Monday, November 11, 2019

A bit of perspective on 2016

This piece by Tina Nguyen came out shortly after the election and most of the numbers are familiar to those who have been following the story closely, but recently we've seen the return of the unstoppable Trump myth, back up by the claim that the Republicans hold an enormous advantage in the Electoral College.

Before we all get caught up in the hysteria, it's good to be reminded just how thin the margin was.
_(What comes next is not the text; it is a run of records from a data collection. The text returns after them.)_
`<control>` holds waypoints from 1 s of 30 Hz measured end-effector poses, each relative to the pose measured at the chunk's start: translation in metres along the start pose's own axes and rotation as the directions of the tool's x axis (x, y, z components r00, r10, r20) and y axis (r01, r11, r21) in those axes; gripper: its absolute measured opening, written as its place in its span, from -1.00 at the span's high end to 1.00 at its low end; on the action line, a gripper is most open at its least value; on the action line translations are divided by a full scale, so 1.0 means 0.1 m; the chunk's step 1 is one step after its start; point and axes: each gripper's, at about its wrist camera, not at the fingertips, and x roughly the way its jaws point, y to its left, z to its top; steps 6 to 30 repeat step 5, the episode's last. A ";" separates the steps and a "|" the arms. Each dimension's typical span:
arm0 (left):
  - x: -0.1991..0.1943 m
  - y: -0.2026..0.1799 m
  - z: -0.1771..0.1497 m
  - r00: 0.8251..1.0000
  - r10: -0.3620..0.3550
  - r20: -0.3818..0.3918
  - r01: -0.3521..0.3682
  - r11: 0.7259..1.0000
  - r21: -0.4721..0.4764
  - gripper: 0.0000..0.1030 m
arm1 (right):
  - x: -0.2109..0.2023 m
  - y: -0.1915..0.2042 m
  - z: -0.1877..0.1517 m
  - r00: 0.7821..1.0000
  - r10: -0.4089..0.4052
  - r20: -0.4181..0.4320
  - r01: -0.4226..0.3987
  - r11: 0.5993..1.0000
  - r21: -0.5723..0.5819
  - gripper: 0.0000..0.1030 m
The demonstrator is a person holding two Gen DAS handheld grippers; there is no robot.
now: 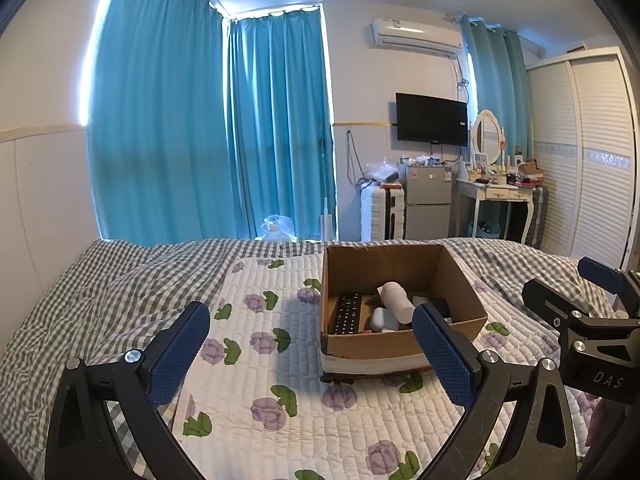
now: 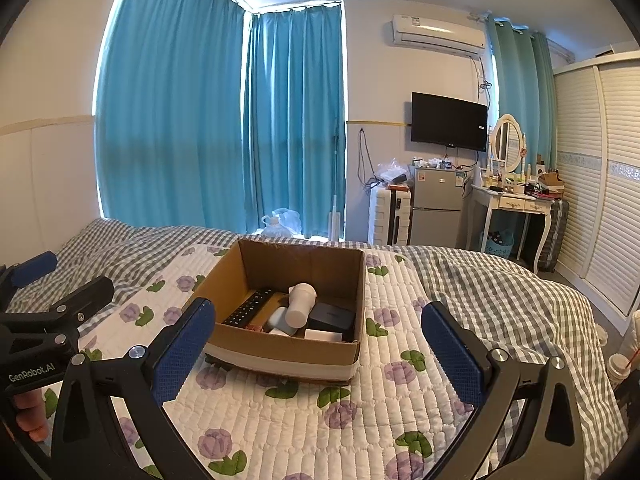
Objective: Organize rigid objects
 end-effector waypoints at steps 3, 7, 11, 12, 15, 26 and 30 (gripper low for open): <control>0.02 0.00 -0.01 1.000 0.001 -0.003 -0.001 1.000 0.007 -1.00 | 0.02 0.00 -0.01 1.000 0.005 -0.007 -0.005 1.000 0.002 -1.00; 0.03 0.00 -0.01 1.000 -0.001 -0.010 0.001 1.000 0.012 -1.00 | 0.02 0.00 -0.01 1.000 0.004 -0.010 -0.004 1.000 0.002 -1.00; 0.03 0.00 -0.01 1.000 -0.001 -0.010 0.001 1.000 0.012 -1.00 | 0.02 0.00 -0.01 1.000 0.004 -0.010 -0.004 1.000 0.002 -1.00; 0.03 0.00 -0.01 1.000 -0.001 -0.010 0.001 1.000 0.012 -1.00 | 0.02 0.00 -0.01 1.000 0.004 -0.010 -0.004 1.000 0.002 -1.00; 0.03 0.00 -0.01 1.000 -0.001 -0.010 0.001 1.000 0.012 -1.00 | 0.02 0.00 -0.01 1.000 0.004 -0.010 -0.004 1.000 0.002 -1.00; 0.03 0.00 -0.01 1.000 -0.001 -0.010 0.001 1.000 0.012 -1.00 | 0.02 0.00 -0.01 1.000 0.004 -0.010 -0.004 1.000 0.002 -1.00; 0.03 0.00 -0.01 1.000 -0.001 -0.010 0.001 1.000 0.012 -1.00 | 0.02 0.00 -0.01 1.000 0.004 -0.010 -0.004 1.000 0.002 -1.00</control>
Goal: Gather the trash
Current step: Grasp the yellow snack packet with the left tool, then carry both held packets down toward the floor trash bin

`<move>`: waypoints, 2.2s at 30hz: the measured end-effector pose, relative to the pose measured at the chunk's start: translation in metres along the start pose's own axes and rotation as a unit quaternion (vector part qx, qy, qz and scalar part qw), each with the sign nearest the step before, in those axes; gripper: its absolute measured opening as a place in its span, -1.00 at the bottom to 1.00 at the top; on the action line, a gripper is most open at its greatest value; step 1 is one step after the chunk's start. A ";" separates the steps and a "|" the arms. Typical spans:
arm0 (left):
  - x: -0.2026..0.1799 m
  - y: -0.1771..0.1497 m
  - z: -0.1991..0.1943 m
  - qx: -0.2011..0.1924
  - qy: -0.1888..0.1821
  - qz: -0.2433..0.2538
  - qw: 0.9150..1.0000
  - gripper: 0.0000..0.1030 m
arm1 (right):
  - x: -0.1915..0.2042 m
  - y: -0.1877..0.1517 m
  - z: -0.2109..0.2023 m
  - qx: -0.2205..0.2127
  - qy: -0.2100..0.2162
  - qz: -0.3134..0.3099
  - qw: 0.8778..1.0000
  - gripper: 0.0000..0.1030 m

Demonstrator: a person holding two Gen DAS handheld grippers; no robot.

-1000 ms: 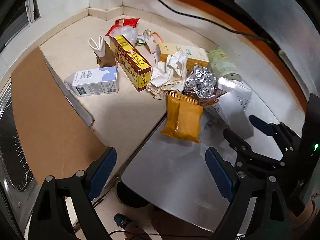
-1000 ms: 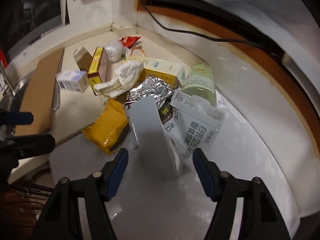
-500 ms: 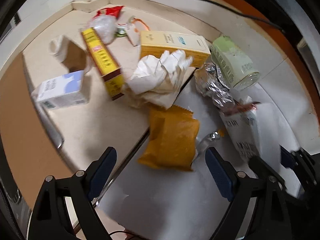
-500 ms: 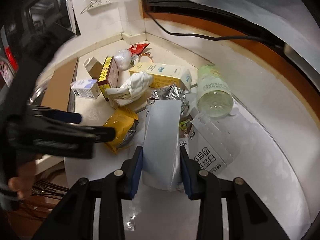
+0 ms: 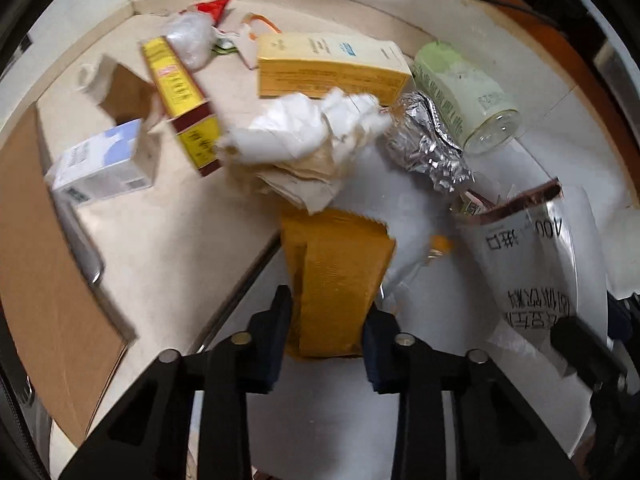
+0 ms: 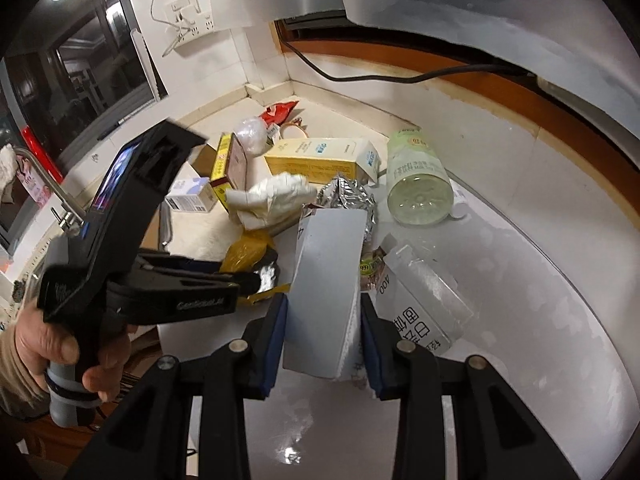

You Could Fit All the Voters Who Cost Clinton the Election in a Mid-size Football Stadium

While nearly 138 million Americans voted in the presidential election, the stunning electoral victory of Donald Trump came down to upsets in just a handful of states that Hillary Clinton was expected to win. It has been cold comfort for Democrats that Clinton won the popular vote—at the last count, she was up by about 2.5 million votes, and climbing, as ballots continue to be counted. Even more distressing is the tiny margin by which Clinton lost Wisconsin, Michigan, and Pennsylvania—three states that were supposed to be her firewall in the Rust Belt, but that ultimately tipped the electoral college map decisively in Trump’s favor.

Trump’s margin of victory in those three states? Just 79,316 votes.

This latest number comes from Decision Desk’s final tally of Pennsylvania’s votes, where Trump won 2,961,875 votes to Clinton’s 2,915,440, a difference of 46,435 votes. Add that to the official results out of Wisconsin, where Clinton lost by 22,177 votes, and Michigan, which she lost by 10,704 votes, and there you have it: 0.057 percent of total voters cost Clinton the presidency.

It is not entirely unusual for the electoral college to be lost by such a slim margin. In 2000, Al Gore lost Florida (and therefore the election) by 1,754 votes, triggering a painfully drawn out recount drama that only ended with a Supreme Court ruling. And in 2004, John Kerry lost to George W. Bush by losing Ohio by a little over 118,000 votes. But it is worth considering just how few voters ultimately set the country on its current, arguably terrifying course. The 79,316 people who voted for Trump in Wisconsin, Michigan, and Pennsylvania—all states that Democrats carried since 1992—is less than the entire student body of Penn State (97,494 students), or only slightly more than the number of people who attended Desert Trip, the Baby Boomer-friendly music festival colloquially known as “Oldchella.” If you put all these voters in the Rose Bowl, there would be slightly over 13,000 seats left over. There are more people living in Nampa, Idaho, a city you have never heard of.

3 comments:

  1. Mark:

    The above quote is slightly misleading, in that if there were a shift of 80,000 votes in those three states, you'd expect to see another million or so votes shifting all across the country. It's not like those votes would shift on their own.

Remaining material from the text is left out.